Facebook’s data center plans to worry residents in the Netherlands

Facebook's data center plans to worry residents in the Netherlands

Robin Utrecht | Abaca Press | Alamy

When Susan Schaap, 61, travels from her Dutch hometown of Zeewolde to the nearest town of Leylystad, the 30-minute ride takes her through vast fields of tulips, interrupted only by wind turbines and sometimes sheep. But if the plans of Facebook’s parent company, Meta, are approved, its point of view would be replaced by the largest data center in the Netherlands.

Meta’s data center is “too big for a small town like Zeewolde,” says Schaap, who has become one of the project’s strongest opponents. “There are already 200 data centers in the Netherlands,” she says, and this move would give large tracts of farmland to a single company, “which is not fair”.

Like Schaap, other residents of Zeewolde are outraged that Meta has chosen their city for its first gigantic data center in the Netherlands. They claim the company will be allowed to siphon off a large percentage of the country’s renewable energy supply to fuel pornography, conspiracy theories and likes on Meta’s social platforms.

Their stance reflects a broader shift against Big Tech’s plans to flow to the Netherlands, one of the three key hubs for data centers in Europe alongside the UK and Germany, transforming the issue in a national debate ahead of local elections later this year.

Amsterdam is home to a major Internet exchange, which distributes traffic to nearby data centers, and it has attracted tech giants looking for better connectivity and fiber to set up giant “hyperscale” data centers for process their own data nearby.

Microsoft built the first hyperscale in the Netherlands in 2015. Since then, two more have been built, and that number is expected to increase, according to the trade group the Dutch Association of Data Centers. But Meta’s plan for the Zeewolde site, says Tractor Field 4, is by far the largest to date. It would cover 166 hectares, or the equivalent of more than 1,300 Olympic swimming pools, and devour 1,380 gigawatt hours of energy per year, or at least double the town’s 22,000 inhabitants. use in the same period.

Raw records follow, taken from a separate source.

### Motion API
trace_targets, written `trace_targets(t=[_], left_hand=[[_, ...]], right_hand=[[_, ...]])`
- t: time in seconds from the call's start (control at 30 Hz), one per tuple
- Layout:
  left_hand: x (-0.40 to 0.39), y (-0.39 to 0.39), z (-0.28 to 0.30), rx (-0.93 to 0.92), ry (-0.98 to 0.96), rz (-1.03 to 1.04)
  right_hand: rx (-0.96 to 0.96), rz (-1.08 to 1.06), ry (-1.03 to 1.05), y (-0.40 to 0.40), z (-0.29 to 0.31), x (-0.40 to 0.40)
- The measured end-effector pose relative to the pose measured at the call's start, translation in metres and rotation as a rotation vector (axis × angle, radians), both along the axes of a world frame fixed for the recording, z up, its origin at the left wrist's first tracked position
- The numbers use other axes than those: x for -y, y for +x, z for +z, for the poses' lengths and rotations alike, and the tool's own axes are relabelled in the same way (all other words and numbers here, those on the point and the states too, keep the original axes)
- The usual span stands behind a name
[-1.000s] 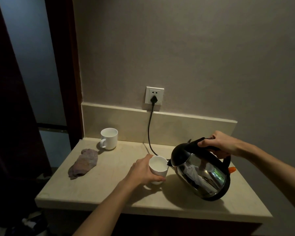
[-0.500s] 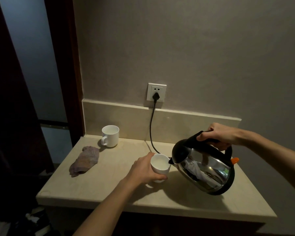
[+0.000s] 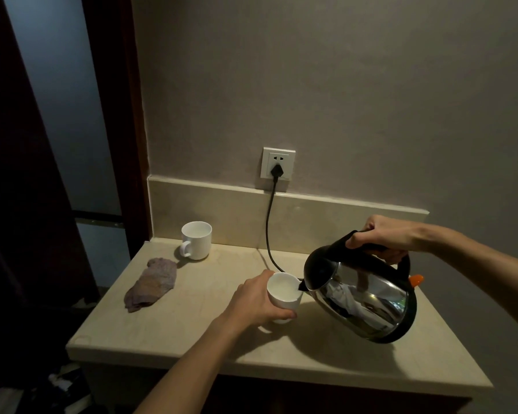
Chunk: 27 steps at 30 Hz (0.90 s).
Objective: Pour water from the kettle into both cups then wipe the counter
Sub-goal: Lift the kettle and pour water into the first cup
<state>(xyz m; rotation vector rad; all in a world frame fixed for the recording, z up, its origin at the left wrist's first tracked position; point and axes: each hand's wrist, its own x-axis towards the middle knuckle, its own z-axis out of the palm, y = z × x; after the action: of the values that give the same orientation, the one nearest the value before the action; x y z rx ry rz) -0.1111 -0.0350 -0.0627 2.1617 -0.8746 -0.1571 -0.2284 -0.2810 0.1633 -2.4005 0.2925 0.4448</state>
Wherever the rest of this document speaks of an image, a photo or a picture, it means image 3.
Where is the person's left hand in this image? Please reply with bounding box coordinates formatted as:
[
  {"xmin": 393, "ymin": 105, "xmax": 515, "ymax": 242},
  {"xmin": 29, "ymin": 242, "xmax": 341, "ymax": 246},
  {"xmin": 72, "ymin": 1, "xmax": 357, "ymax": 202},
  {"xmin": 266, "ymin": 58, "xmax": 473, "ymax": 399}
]
[{"xmin": 221, "ymin": 269, "xmax": 298, "ymax": 330}]

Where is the person's right hand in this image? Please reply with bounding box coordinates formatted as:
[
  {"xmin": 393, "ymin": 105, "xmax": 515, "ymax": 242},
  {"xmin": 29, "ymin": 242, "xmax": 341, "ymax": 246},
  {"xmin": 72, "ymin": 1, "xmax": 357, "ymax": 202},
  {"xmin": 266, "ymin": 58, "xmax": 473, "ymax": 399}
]
[{"xmin": 346, "ymin": 214, "xmax": 428, "ymax": 265}]

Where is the white handleless cup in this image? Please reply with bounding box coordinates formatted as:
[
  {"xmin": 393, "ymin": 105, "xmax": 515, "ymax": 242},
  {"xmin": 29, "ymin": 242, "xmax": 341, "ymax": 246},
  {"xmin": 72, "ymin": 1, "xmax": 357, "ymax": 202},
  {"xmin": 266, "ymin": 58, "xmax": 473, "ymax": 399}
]
[{"xmin": 266, "ymin": 272, "xmax": 304, "ymax": 325}]

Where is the steel electric kettle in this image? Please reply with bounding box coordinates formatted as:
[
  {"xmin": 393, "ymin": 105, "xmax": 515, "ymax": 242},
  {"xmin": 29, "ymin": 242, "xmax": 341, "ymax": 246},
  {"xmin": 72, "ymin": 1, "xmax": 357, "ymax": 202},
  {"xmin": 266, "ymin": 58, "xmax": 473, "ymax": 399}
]
[{"xmin": 298, "ymin": 230, "xmax": 424, "ymax": 344}]

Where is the person's left forearm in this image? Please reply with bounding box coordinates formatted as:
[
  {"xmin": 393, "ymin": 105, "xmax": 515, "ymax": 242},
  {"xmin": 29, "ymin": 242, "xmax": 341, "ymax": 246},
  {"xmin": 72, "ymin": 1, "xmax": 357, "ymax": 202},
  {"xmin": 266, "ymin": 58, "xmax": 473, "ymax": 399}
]
[{"xmin": 135, "ymin": 317, "xmax": 253, "ymax": 414}]

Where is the person's right forearm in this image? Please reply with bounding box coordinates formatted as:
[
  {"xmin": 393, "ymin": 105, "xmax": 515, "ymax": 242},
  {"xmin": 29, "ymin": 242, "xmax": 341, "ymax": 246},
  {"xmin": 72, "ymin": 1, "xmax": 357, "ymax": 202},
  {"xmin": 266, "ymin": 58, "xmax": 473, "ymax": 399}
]
[{"xmin": 423, "ymin": 223, "xmax": 518, "ymax": 338}]

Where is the frosted glass door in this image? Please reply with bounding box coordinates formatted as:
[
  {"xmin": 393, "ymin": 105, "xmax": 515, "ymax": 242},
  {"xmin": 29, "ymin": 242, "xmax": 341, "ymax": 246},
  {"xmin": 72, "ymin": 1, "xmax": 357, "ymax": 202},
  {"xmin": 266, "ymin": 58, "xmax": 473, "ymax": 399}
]
[{"xmin": 2, "ymin": 0, "xmax": 132, "ymax": 289}]

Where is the black power cable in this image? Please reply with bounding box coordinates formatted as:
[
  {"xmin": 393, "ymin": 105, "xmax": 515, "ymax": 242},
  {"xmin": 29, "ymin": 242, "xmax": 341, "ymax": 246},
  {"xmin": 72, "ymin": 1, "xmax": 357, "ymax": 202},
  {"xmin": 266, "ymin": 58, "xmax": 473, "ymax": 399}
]
[{"xmin": 265, "ymin": 179, "xmax": 305, "ymax": 281}]

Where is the white mug with handle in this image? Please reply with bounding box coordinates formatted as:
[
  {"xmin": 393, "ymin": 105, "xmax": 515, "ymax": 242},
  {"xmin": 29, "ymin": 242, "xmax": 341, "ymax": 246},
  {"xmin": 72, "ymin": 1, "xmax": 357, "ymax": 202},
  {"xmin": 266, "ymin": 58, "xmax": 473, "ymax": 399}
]
[{"xmin": 180, "ymin": 221, "xmax": 212, "ymax": 261}]

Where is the white wall socket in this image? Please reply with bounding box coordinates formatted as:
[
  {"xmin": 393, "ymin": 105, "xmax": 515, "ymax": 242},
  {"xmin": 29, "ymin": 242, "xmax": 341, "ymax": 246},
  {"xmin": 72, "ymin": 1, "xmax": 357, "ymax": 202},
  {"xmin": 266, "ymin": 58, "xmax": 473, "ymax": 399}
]
[{"xmin": 261, "ymin": 147, "xmax": 296, "ymax": 182}]

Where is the dark wooden door frame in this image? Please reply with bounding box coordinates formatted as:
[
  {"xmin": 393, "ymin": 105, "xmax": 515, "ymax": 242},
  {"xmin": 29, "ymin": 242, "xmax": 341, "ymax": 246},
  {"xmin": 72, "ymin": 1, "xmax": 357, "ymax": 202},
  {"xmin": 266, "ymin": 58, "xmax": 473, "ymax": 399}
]
[{"xmin": 81, "ymin": 0, "xmax": 153, "ymax": 260}]

The fate of Tractor Field 4 sparked protests and prompted 5,000 people to sign a petition. Schaap has set up a formal organization, Sichting DataTruc, to give more weight to the voice of the inhabitants with the council. Different groups have different concerns, but each insists that they are not opposed to data centers per se. “We’re not opposed to data centers at all,” says Caroline de Roos of biodiversity group Land von Ons. “What we are opposed to is the use of this really great beautiful farmland for the data center or any industry. It is a waste of cultivated land. For Schaap, size is the issue. “It’s disproportionate,” she said. “Seventy percent of those surveyed [in a recent survey] are against a hyperscale like this, because it’s too big, it demands too much of our electricity, it demands too much of our water.

The argument from the residents of Zeewolde that the data center will take away from the community without giving much back is exacerbated by what they know of Meta’s social media empire. At the top of the Facebook page created by Schaap to oppose the plans, is a sketch by cartoonist Ronald Oudman, showing five buildings towering over the flat Dutch countryside. Each has a label that says “PORNO, FAKE NEWS, SILLY CHATS, LIKES AND COMMENTS and CONSPIRACY THEORIES”. “It has nothing to do with medical applications for hospitals or banking applications, it is not for any purpose but for fun,” says Schaap. “We don’t gain much from all of this. [Meta] talks about community programs and social feedback. But that’s just a big joke, because it’s gonna be peanuts compared to what we’re giving them. “

A spokesperson for Meta declined to comment on concerns about the kind of data it would process in the Netherlands, but said the company wanted to be a “good neighbor to everyone in the region” and that she planned to partner with the local community. if the data center goes ahead. Zeewolde’s advice said on its website that Meta is committed to investing in the local economy and making the waste heat generated by the data center free.

Despite local opposition, the city council and alderman (a local decision-maker) remained in favor. “We believe that the data center will have a positive impact on the region,” city councilor Egge Jan de Jonge told the regional newspaper. The Stentor in December.